Microcontroller SN8P2203 Heximal Extraction

The internal reference voltage of the HLVD module, specified in electrical specification parameter D420, may be used by other internal circuitry, such as the Programmable Brown-out Reset. If the HLVD or other circuits using the voltage reference are disabled to lower the device’s current consumption when carry out Microcontroller SN8P2203 Heximal Extraction, the reference voltage circuit will require time to become stable before a low or high-voltage condition can be reliably detected. This start-up time, TIRVST, is an interval that is independent of device clock speed.
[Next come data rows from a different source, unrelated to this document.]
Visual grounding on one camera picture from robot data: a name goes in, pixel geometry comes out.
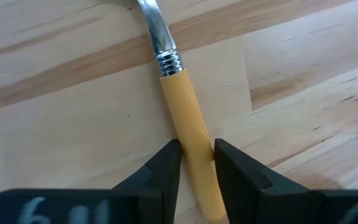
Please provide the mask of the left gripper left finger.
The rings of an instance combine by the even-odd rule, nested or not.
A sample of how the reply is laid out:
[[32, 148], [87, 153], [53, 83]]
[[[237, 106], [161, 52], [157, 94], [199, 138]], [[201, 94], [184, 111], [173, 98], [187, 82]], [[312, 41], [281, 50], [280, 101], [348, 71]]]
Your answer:
[[111, 189], [0, 192], [0, 224], [173, 224], [181, 144], [171, 140]]

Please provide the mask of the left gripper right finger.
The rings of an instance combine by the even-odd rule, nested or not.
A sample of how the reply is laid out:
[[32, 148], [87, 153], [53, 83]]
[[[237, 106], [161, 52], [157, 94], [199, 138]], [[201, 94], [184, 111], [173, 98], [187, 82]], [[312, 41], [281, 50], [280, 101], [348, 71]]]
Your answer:
[[358, 190], [308, 189], [223, 139], [214, 161], [230, 224], [358, 224]]

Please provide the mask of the spoon with wooden handle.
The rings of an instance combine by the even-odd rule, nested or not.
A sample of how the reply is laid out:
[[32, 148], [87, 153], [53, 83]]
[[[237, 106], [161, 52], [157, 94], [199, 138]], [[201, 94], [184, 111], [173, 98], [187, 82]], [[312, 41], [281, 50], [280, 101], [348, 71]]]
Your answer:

Microcontroller SN8P2203 Heximal Extraction
Microcontroller SN8P2203 Heximal Extraction

It is specified in electrical specification parameter 36.The HLVD interrupt flag is not enabled until TIRVST has expired and a stable reference voltage is reached.In many applications, the ability to detect a drop below or rise above a particular threshold is desirable.

For example, the HLVD module could be periodically enabled to detect Universal Serial Bus (USB) attach or detach. This assumes the device is powered by a lower voltage source than the USB when detached. An attach would indicate a high-voltage detect from, for example, 3.3V to 5V (the voltage on USB) and vice versa for a detach.

This feature could save a design a few extra components and an attach signal (input pin). For general battery applications, Figure 22-4 shows a possible voltage curve. Over time, the device voltage decreases. When the device voltage reaches voltage VA, the HLVD logic generates an interrupt at time TA before Microcontroller SN8P2203 Heximal Extraction.

The interrupt could cause the execution of an ISR, which would allow the application to perform “house-keeping tasks” and perform a controlled shutdown before the device voltage exits the valid operating range at TB. The HLVD, thus, would give the application a time window, represented by the difference between TA and TB, to safely exit.